In the first quarter, which ended on Dec. 31, the Fort Worth, Tex.-based company posted a net loss of $128.8 million, or 41 cents per share. That included $245.5 million in pre-tax charges for inventory impairments and write-offs of costs related to land option contracts that the company doesn’t plan to pursue. In the first quarter, home closings fell to 6,549 from 10,202 in the prior-year period
Lehman Brothers said that while it expects Horton’s home closings, net orders and revenues to remain under pressure, it doesn’t think the company’s year-over-year trends will be as weak as those recently reported by KB Home (KBH) and Lennar (LEN), which reported order declines of 57% and 56%, respectively.
In an Apr. 21 research note, Lehman analyst Megan Talbott McGrath said she expects Horton to take $350 million in inventory-related charges for the March quarter, resulting in a net loss of 70 cents per share on a 39% drop in revenue. She also predicted a 34% drop in orders from the year-ago period and a 29% decline in home closings. In spite of that, however, she reaffirmed her overweight rating on the stock. (Lehman Brothers does and seeks to do banking business with the companies it covers in its research reports and it and/or its affiliates owns 1% or more of Horton’s common stock.)

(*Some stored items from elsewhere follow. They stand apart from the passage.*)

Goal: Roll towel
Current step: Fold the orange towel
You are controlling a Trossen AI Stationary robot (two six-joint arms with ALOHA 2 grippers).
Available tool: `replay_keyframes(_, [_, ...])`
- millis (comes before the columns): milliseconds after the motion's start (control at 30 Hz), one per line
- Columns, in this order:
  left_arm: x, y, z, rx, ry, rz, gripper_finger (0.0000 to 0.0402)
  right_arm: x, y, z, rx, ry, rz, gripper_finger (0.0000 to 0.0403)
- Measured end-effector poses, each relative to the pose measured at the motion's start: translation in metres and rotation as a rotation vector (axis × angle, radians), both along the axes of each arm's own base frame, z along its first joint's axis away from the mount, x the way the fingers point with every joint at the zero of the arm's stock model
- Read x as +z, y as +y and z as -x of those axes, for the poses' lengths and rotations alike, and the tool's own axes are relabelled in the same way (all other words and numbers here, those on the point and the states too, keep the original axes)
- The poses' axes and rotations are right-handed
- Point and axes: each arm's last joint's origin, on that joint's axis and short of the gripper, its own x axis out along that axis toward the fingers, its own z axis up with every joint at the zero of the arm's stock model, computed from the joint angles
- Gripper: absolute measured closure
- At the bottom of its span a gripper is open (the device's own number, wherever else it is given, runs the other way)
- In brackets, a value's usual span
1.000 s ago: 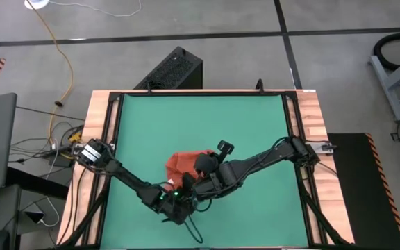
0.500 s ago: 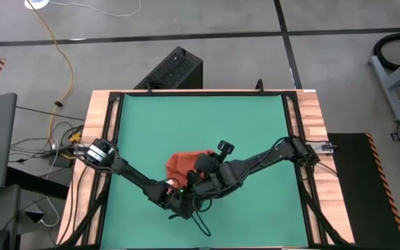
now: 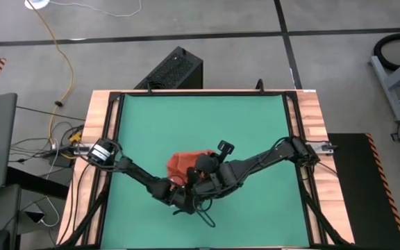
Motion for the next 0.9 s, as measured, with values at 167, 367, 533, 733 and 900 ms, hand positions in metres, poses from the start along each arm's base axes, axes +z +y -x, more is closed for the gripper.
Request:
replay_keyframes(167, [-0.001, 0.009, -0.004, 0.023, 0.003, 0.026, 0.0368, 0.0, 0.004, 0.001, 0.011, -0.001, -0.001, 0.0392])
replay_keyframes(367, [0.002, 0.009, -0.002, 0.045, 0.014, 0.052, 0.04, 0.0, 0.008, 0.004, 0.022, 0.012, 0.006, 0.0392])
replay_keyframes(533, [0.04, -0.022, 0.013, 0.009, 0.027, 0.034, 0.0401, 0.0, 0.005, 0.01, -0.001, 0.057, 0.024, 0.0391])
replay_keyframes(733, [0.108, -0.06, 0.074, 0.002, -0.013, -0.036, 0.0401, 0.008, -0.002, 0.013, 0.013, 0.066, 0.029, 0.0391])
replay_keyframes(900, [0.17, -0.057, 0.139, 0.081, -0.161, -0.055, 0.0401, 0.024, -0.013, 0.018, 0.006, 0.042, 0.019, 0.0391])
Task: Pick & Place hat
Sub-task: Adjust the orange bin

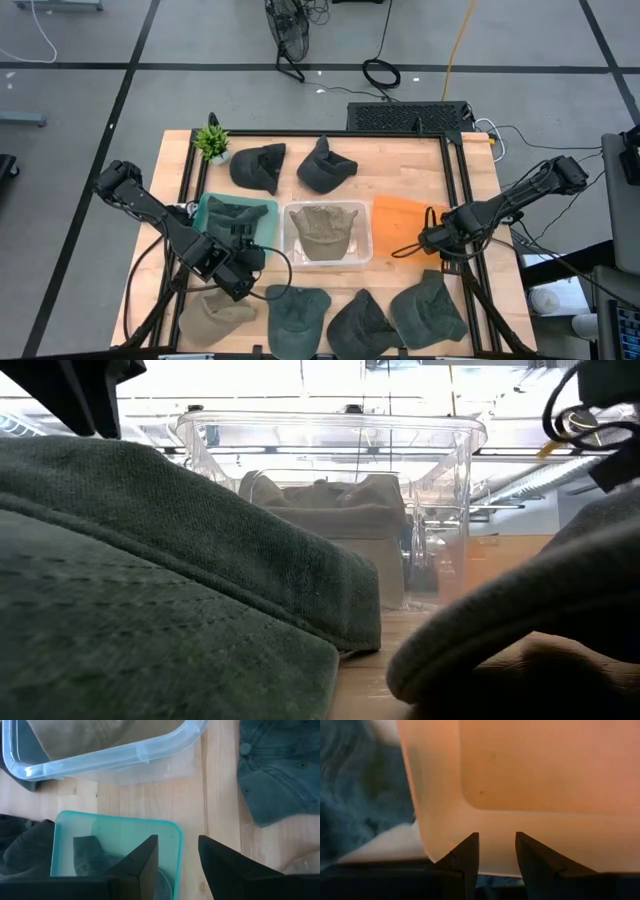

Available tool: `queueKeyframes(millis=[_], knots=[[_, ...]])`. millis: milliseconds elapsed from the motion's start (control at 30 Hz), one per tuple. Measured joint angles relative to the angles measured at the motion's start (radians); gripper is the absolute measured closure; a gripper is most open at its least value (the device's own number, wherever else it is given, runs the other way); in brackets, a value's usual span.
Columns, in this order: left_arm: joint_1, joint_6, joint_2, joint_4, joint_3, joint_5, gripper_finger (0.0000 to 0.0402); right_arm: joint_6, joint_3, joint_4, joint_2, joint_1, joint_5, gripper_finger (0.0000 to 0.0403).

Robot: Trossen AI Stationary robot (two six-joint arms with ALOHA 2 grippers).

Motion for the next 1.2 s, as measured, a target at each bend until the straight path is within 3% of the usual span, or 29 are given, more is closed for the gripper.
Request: queueKeyframes(millis=[267, 433, 667, 833, 1000, 1200], knots=[[0.000, 0.002, 0.000, 0.001, 0.000, -0.034, 0.0250, 0.009, 0.000, -0.001, 0.134, -0.001, -0.026, 0.0293], [0.000, 0.007, 0.000, 0.001, 0.000, -0.035, 0.0250, 0.075, 0.000, -0.009, 0.196, -0.001, 0.041, 0.0319], [0.000, 0.014, 0.000, 0.001, 0.000, -0.034, 0.0250, 0.098, 0.009, -0.023, 0.206, -0.001, 0.049, 0.0360], [0.000, 0.024, 0.000, 0.001, 0.000, -0.046, 0.0250, 0.125, 0.090, -0.145, 0.171, -0.001, 0.122, 0.0381], [0.004, 0.024, 0.000, 0.001, 0.000, -0.068, 0.0250, 0.171, 0.261, -0.301, 0.134, -0.001, 0.227, 0.0391], [0.006, -0.018, 0.000, 0.002, 0.000, -0.080, 0.0250, 0.224, 0.288, 0.045, 0.073, 0.006, 0.137, 0.0370]])
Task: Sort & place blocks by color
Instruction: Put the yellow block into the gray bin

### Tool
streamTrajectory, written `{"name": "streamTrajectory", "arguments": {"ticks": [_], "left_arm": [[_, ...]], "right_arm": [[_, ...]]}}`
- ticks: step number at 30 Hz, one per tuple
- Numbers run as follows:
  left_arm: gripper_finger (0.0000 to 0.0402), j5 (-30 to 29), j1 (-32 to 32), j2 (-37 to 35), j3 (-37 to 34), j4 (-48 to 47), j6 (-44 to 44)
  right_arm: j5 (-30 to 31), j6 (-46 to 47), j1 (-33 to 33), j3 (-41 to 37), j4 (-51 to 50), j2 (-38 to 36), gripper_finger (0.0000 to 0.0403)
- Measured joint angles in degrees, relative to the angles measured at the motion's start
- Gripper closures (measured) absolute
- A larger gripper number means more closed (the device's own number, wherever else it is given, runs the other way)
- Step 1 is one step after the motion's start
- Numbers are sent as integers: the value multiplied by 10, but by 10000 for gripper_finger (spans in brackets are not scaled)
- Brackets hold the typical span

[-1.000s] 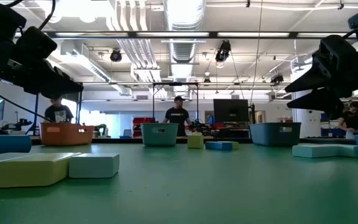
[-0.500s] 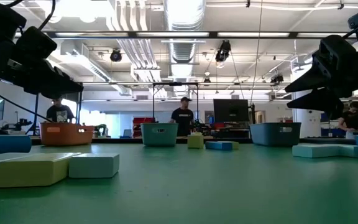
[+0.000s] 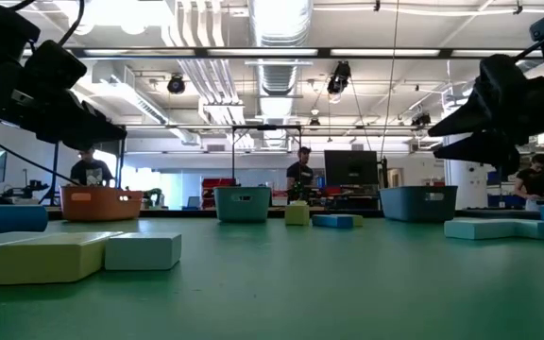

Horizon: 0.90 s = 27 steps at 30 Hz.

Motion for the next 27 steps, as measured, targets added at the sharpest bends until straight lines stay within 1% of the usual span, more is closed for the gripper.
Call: {"name": "streamTrajectory", "arguments": {"ticks": [2, 3, 4, 6, 7, 9, 12, 14, 17, 22, 25, 27], "left_arm": [[400, -37, 1, 0, 0, 45, -2], [400, -43, 1, 0, 0, 68, -16], [400, -43, 1, 1, 0, 95, -53], [400, -42, 0, 4, 0, 157, -164], [400, -43, 0, 5, 0, 185, -197], [400, -46, 0, 8, 0, 244, -224], [400, -45, 0, 9, 0, 317, -226], [400, -45, 0, 9, 0, 348, -226], [400, -45, 0, 9, 0, 364, -220], [400, -47, 0, 15, 0, 376, -165], [400, -46, 0, 30, 0, 445, -142], [400, -28, -1, 43, 0, 503, -132]], "right_arm": [[23, -1, 0, 0, 0, 0, 167], [29, -1, 0, 0, 0, 0, 167], [33, -1, 0, 0, 3, 0, 167], [30, -1, 0, 0, 10, 0, 167], [26, -1, 0, 0, 11, 0, 167], [21, -1, 0, 0, 10, 0, 167], [17, -1, 0, 0, 11, 0, 167], [17, -1, 0, 0, 16, 0, 167], [17, -1, 0, 0, 15, 0, 167], [26, -1, 0, 0, 26, 0, 167], [27, -1, 0, 0, 50, 0, 167], [31, -1, 0, 0, 95, 0, 167]]}}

James McCanless, an analyst at FTN Midwest Securities in Nashville, Tenn., says he believes Horton’s gross margins improved slightly since the first quarter.
“I expect to hear they reduced lots [of undeveloped land] through normal [activity] and expect to hear they were an active land seller during the quarter,” says McCanless, who has a buy rating on the stock.
While he expects to see charges for losses on Horton’s land holdings, he thinks they won’t be as high as in the first quarter. But he says he’s not sure whether the charges will include write-downs of the deferred tax valuations that Horton carries on its balance sheet.
On Apr. 30, Centex (”CTX”) reported a larger-than-expected $740 million in impairment charges for the March quarter, but $379 million of that was probably accelerated by aggressive pricing, Deutsche Bank Securities said in an Apr. 30 research note. On a conference call with analysts, Centex said it had reduced its unsold inventory of homes by 64% from a year ago by selling 6,700 homes during the quarter and returning to its prior model of selling homes before building them.
Robin Diedrich, an analyst at Edward Jones in St. Louis, Mo.